Take, for example, Winedale in northeastern Fayette County, owned by the University of Texas. This collection of mid-nineteenth century buildings and their contents is famed for its annual Shakespeare performances, Christmas Open House, craft demonstrations and tours. And the annual antique quilt exhibition, scheduled this year for February 22-25.

Winedale’s financial support resembles a web, whose strands are woven together by UT’s Dolph Briscoe Center for American History and its highly professional curatorial and managerial staff.

Funds come from the state legislature, several endowments established to benefit Winedale, the Briscoe Center’s own managerial budget, and fundraising from the Friends of Winedale (FOW). In 2015, FOW, a volunteer non-profit, raised $250,000 at a 45th anniversary celebration honoring Miss Hogg.
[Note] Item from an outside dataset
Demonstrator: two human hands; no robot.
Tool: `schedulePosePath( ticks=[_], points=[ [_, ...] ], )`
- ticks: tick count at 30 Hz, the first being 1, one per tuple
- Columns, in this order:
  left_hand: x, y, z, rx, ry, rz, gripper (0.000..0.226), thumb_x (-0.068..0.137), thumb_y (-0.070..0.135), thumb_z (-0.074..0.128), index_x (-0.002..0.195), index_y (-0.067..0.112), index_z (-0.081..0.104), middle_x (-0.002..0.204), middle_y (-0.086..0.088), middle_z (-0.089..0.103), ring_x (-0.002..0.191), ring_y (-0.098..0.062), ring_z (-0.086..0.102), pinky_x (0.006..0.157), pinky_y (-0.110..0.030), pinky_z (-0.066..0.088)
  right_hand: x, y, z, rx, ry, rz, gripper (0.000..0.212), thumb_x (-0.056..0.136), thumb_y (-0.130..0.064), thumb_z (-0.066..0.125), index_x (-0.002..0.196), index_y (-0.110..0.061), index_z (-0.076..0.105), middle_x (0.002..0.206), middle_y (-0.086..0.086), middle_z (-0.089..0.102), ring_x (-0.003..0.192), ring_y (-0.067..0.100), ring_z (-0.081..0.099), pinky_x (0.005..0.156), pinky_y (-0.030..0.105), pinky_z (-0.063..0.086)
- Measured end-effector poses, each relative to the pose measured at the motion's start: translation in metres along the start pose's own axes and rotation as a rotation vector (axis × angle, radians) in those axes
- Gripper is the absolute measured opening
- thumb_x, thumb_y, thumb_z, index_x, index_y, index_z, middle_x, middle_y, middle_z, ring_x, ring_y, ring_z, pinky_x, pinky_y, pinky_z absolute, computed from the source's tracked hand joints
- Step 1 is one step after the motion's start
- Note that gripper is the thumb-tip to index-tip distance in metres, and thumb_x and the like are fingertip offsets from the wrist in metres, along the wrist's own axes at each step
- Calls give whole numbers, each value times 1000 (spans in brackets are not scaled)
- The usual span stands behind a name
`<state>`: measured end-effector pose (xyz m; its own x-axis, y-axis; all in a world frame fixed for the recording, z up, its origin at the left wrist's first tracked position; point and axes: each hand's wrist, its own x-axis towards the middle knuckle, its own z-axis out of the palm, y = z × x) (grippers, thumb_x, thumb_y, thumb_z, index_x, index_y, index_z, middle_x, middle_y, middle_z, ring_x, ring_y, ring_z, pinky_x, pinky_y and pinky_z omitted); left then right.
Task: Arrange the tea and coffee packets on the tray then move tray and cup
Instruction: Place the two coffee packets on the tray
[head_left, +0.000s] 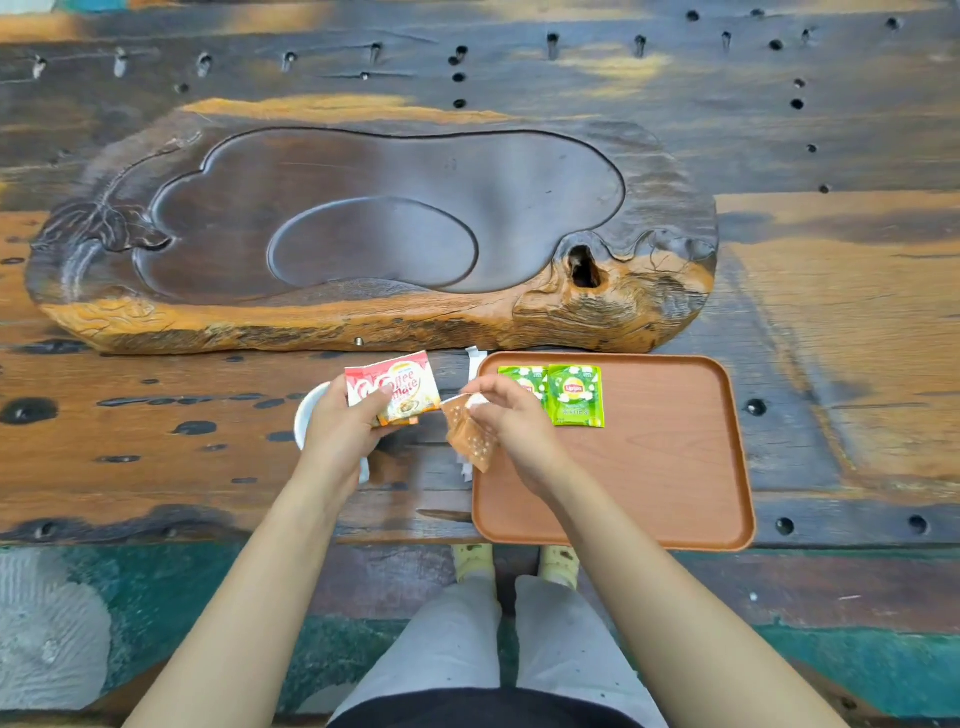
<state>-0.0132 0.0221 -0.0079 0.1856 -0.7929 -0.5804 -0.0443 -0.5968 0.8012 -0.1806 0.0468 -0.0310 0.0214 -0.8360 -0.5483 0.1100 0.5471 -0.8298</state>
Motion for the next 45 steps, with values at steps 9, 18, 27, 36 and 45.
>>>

Those funds underwrote the recently completed Lewis-Wagner House renovation, as well as paying for all the architectural and engineering plans required for the upcoming rehabilitation of the McGregor House and two log cabins, one of which collapsed during the severe rain events of last spring and summer. Work on the McGregor House is scheduled to begin in mid-February.

Additional progress is evident, even to the casual passer-by.

The old one-room Winedale community schoolhouse has been restored with the assistance of a targeted grant. Arrivals to the Visitors’ Center are welcomed by the new pollinator garden and fence, a project accomplished with a hands-on effort from the Gideon Lincecum chapter of Master Naturalists. [see photo]

These knowledgeable volunteers have also restored a woodland and wildflower loop, part of the old Arboretum Trail that once wound through the property’s extensive wildlife preserve.

A new site manager has arrived. Toni Mason has extensive credentials in historic preservation and museum work, making her a perfect match to the challenges that await her, including expanded public programming.

FOW expected that the funds they raised in 2015 would go further. And that the work would go more rapidly. They didn’t fully understand how Winedale’s several designations of distinctive historical significance would impose complex requirements. Meeting those high standards requires time and effort much greater than you or I would experience, if by some lottery or other miracle we could pay for work on this scale ourselves.

But the standards are there for good reason. Winedale is like a family treasure, only bigger. Fayette County is rich in treasures relating to our history and culture. Think of the Painted Churches, the Wandke Organ at Bethlehem Lutheran Church in Round Top.

Winedale, however, is the only place where we can feel the lives of those who came before us. Appreciate, admire and sympathize with the hardships they surmounted while we stand in front of the fireplace they used.

Why should that matter?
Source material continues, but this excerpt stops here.